Daniel Henninger refers to the nuclear strike that Obama and his acolytes launched against Paul Ryan recently. It is the Left’s strategy to destroy anyone who veers from Liberal theology.
“With the presidential battle begun, the Obama campaign has revived the Cold War nuclear strategy of launch on warning. At any suggestion that a conservative idea might be threatening its ideological fortress, the American left now launches ICBMs of rhetorical destruction.So it was after the Supreme Court's hearings on the Obama Affordable Care Act, which put in jeopardy the federal command to buy health insurance. After the president green-flagged the assault, the Supreme Court's "legitimacy" was in play. The Roberts Court, wrote one blogger, is "on trial." “
For the Ryan budget:
“On current course, House GOP Budget Chairman Paul Ryan himself may exhaust their entire thermonuclear arsenal before November. Once again, the Campaigner in Chief threw the switch himself, calling the Ryan House budget "social Darwinism," "a Trojan horse" and "antithetical to our entire history."

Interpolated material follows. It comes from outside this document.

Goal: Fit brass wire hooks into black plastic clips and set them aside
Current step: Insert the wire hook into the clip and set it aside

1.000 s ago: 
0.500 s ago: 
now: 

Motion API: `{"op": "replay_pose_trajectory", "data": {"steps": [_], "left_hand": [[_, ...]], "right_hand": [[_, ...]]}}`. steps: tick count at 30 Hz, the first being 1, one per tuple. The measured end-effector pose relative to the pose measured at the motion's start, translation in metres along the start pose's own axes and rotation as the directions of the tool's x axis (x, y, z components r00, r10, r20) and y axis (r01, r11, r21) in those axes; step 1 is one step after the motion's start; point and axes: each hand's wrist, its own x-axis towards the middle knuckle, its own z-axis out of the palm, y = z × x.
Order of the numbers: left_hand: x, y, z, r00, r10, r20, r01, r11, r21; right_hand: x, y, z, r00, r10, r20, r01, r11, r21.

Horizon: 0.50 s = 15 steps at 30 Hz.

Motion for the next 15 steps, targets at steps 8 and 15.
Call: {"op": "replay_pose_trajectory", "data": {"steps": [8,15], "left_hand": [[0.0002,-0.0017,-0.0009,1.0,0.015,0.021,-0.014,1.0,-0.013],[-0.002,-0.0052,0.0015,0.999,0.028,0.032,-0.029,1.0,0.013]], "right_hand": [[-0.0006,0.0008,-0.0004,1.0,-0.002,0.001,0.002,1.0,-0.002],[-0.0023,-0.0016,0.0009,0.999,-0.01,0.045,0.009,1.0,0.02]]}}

That’s because any limit to government’s power, except in the case of kinky sex, is anathema to the Left. Conservatives are not merely wrong, they are heretics that need to be eradicated, their books burned, their homes destroyed that the ground sown with salt.
To Liberals, the Commerce clause in the constitution lets government do anything because there is nothing, literally nothing that anyone can do that does not, given enough Rube Goldberg links, affect commerce. Breathe and you affect commerce because you are alive and consume stuff. Stop breathing and you affect commerce because you require disposal. Shave your face, flush the toilet, have a cup of coffee, drive to work, walk to work, stay home and sit on the couch and they all affect commerce. To the Left commerce is the blank check that they can use to do anything that they desire.
In stark contrast, Ryan believes:
"To me, the principle of subsidiarity . . . meaning government closest to the people governs best . . . where we, through our civic organizations, through our churches, through our charities, through all of our different groups where we interact with people as a community, that's how we advance the common good. By not having big government crowd out civic society, but by having enough space in our communities so that we can interact with each other, and take care of people who are down and out in our communities.This election is critically important because it is the first time since the mid-20th Century that America has a vote on – in Henninger’s words – “… establishing a government in the U.S. that is subordinate to no one.”
"Those principles are very, very important, and the preferential option for the poor, which is one of the primary tenets of Catholic social teaching, means don't keep people poor, don't make people dependent on government so that they stay stuck at their station in life. Help people get out of poverty out onto a life of independence."